Par | Edition N°:150 Le 20/10/1994 | Partager

Peut-être sera-t-il de bon ton, dans quelques semaines ou dans quelques mois, de faire assaut d'imagination pour critiquer l'actuel gouvernement.

Ce serait regrettable, car l'équipe gouvernementale sortante n'a pas démérité, au contraire.

Certes, il y a eu les fantaisies budgétaires à demi rattrapées aujourd'hui. Mais il y a à porter à l'actif du gouvernement sortant la mise en forme du projet pour la généralisation de l'assurance-maladie, la reprise des travaux sur les zones industrielles, l'élimination des tabous en matière de politique agricole, le redressement de la politique énergétique, spécialement pour l'électricité, et surtout le travail de fond sur la privatisation.

C'est à travers celle-ci que peut le mieux se mesurer le résultat quantitatif puisque les objectifs, pourtant singulièrement forcés, sont atteints.

Mais au travers de l'action gouvernementale dans la privatisation se mesure autre chose. C'est en effet sur les privatisations que les batailles bien que feutrées ont été les plus rudes.

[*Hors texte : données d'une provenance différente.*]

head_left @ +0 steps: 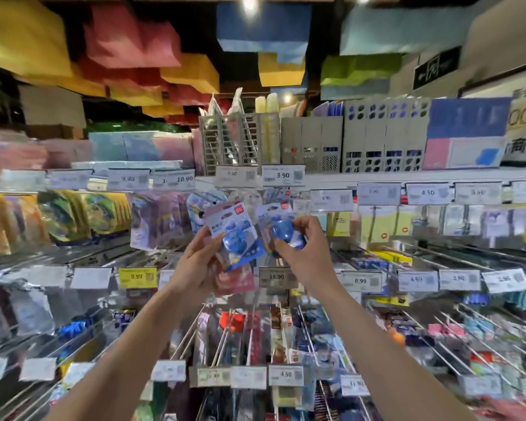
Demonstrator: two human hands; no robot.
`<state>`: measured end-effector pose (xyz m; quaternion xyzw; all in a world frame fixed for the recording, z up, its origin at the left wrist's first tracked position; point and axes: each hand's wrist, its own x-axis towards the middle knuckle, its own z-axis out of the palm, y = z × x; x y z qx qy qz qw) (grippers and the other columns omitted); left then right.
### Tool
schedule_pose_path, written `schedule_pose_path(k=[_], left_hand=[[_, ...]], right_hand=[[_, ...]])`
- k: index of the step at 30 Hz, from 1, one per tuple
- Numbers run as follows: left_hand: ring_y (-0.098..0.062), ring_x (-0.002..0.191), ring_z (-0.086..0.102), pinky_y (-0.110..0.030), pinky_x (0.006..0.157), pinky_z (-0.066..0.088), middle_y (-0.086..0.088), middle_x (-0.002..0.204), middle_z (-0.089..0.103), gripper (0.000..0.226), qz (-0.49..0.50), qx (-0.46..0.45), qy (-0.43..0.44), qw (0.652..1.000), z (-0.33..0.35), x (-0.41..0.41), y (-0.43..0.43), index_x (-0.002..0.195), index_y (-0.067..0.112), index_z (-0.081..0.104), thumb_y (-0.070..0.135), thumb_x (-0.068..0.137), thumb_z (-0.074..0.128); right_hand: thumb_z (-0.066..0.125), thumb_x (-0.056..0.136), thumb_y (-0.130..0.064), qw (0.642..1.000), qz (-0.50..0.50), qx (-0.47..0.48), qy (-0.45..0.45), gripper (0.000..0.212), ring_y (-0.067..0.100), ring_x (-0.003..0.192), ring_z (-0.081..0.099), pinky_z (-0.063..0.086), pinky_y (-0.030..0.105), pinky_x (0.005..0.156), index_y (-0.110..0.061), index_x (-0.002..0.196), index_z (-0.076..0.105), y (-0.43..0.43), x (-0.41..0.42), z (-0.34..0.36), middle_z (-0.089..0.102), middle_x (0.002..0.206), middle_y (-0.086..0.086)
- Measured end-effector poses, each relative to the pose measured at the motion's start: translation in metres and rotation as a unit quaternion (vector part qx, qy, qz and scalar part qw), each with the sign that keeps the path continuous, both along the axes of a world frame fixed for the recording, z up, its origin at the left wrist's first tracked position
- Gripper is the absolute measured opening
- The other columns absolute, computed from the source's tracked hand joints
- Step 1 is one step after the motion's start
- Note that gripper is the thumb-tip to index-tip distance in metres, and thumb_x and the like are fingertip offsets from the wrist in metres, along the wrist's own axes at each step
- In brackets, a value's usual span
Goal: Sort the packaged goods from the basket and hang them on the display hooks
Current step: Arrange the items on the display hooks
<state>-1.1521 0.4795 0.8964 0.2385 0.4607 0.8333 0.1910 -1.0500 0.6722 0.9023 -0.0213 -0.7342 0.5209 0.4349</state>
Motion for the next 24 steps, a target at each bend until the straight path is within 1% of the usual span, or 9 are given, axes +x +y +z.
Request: schedule_pose_path(k=[2, 5, 9, 11, 13, 16, 18, 21, 24], left_hand=[[-0.026, 0.080, 0.078, -0.039, 0.053, 0.061, -0.011, 0.129, 0.070, 0.045, -0.013, -0.005, 0.004, 1.000, 0.008, -0.007, -0.003, 0.146, 0.023, 0.050, 0.010, 0.102, 0.054], [-0.015, 0.069, 0.076, -0.030, 0.047, 0.058, -0.001, 0.104, 0.079, 0.030, -0.021, 0.001, 0.014, 1.000, 0.020, -0.011, -0.005, 0.122, 0.027, 0.062, 0.007, 0.107, 0.045], [-0.019, 0.082, 0.078, -0.036, 0.055, 0.062, -0.006, 0.122, 0.074, 0.036, -0.035, -0.003, 0.012, 0.999, 0.026, -0.021, -0.004, 0.136, 0.026, 0.053, 0.007, 0.106, 0.048], [-0.019, 0.081, 0.077, -0.037, 0.059, 0.064, -0.003, 0.124, 0.073, 0.044, -0.040, -0.016, 0.005, 0.999, 0.024, -0.025, -0.003, 0.143, 0.028, 0.051, 0.009, 0.104, 0.052], [-0.018, 0.076, 0.075, -0.034, 0.061, 0.063, -0.003, 0.113, 0.078, 0.039, -0.052, -0.035, 0.022, 0.998, 0.022, -0.023, 0.000, 0.137, 0.027, 0.056, 0.010, 0.103, 0.053], [-0.014, 0.060, 0.073, -0.029, 0.050, 0.060, -0.002, 0.091, 0.080, 0.029, -0.064, -0.045, 0.036, 0.996, 0.019, -0.021, 0.004, 0.117, 0.030, 0.064, 0.007, 0.105, 0.050], [-0.012, 0.055, 0.070, -0.027, 0.048, 0.058, -0.001, 0.089, 0.080, 0.030, -0.073, -0.047, 0.023, 0.996, 0.019, -0.021, 0.006, 0.122, 0.030, 0.060, 0.008, 0.105, 0.051], [-0.015, 0.067, 0.076, -0.029, 0.052, 0.061, 0.004, 0.087, 0.080, 0.030, -0.083, -0.053, 0.037, 0.994, 0.020, -0.021, 0.007, 0.111, 0.031, 0.062, 0.006, 0.106, 0.046], [-0.020, 0.081, 0.077, -0.032, 0.057, 0.063, -0.001, 0.104, 0.079, 0.031, -0.089, -0.055, 0.042, 0.994, 0.021, -0.024, 0.008, 0.114, 0.032, 0.063, 0.007, 0.106, 0.047]], right_hand=[[0.084, 0.082, -0.017, 1.000, -0.007, -0.011, 0.005, 0.040, 0.013, 0.089, 0.062, 0.056, 0.045, 0.081, -0.027, 0.100, 0.050, 0.003, -0.004, -0.002, 0.060, 0.103, -0.003], [0.083, 0.081, -0.009, 0.999, -0.014, -0.044, 0.022, 0.043, 0.018, 0.097, 0.063, 0.055, 0.037, 0.085, -0.027, 0.103, 0.051, 0.008, -0.007, 0.002, 0.060, 0.109, -0.001], [0.076, 0.087, 0.001, 0.997, 0.006, -0.048, 0.058, 0.043, 0.008, 0.093, 0.064, 0.055, 0.022, 0.079, -0.023, 0.111, 0.050, 0.005, -0.014, 0.005, 0.058, 0.113, 0.002], [0.075, 0.085, 0.006, 0.992, 0.017, -0.073, 0.100, 0.044, 0.011, 0.094, 0.066, 0.059, 0.032, 0.082, -0.023, 0.110, 0.053, 0.001, -0.020, 0.002, 0.061, 0.110, -0.001], [0.077, 0.082, 0.009, 0.984, 0.026, -0.108, 0.143, 0.044, 0.017, 0.096, 0.067, 0.059, 0.044, 0.086, -0.021, 0.107, 0.055, -0.004, -0.025, 0.001, 0.065, 0.101, -0.012], [0.079, 0.081, 0.008, 0.977, -0.011, -0.125, 0.171, 0.043, 0.003, 0.093, 0.066, 0.058, 0.029, 0.085, -0.018, 0.107, 0.056, -0.010, -0.031, 0.010, 0.064, 0.102, -0.012], [0.082, 0.081, 0.002, 0.976, -0.039, -0.126, 0.176, 0.043, 0.001, 0.095, 0.066, 0.056, 0.024, 0.084, -0.020, 0.109, 0.057, -0.012, -0.036, 0.015, 0.064, 0.107, -0.005], [0.083, 0.083, -0.005, 0.977, -0.059, -0.127, 0.160, 0.042, 0.001, 0.095, 0.068, 0.057, 0.022, 0.082, -0.021, 0.114, 0.059, -0.013, -0.039, 0.015, 0.066, 0.110, -0.004], [0.079, 0.088, -0.007, 0.979, -0.072, -0.108, 0.159, 0.038, -0.008, 0.102, 0.063, 0.056, 0.018, 0.082, -0.019, 0.119, 0.062, -0.015, -0.037, 0.008, 0.064, 0.113, -0.015]])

Il ne s'agissait pas de batailles idéologiques, mais de simples et puissants freins aux changements, les mêmes freins que l'on a retrouvés à des degrés moindres sur les autres dossiers.

Sans cette étape, le prochain gouvernement serait parti très handicapé. Sur les choix politiques se seraient ajoutées les diffuses et indiscernables résistances, qui ont le don de transformer un débat net et simple en un mélange inextricable d'influences, d'alliances et de rivalités.

L'actuel gouvernement a préparé le terrain au suivant, avec un dévouement d'autant plus remarquable qu'il était d'avance destiné à s'effacer.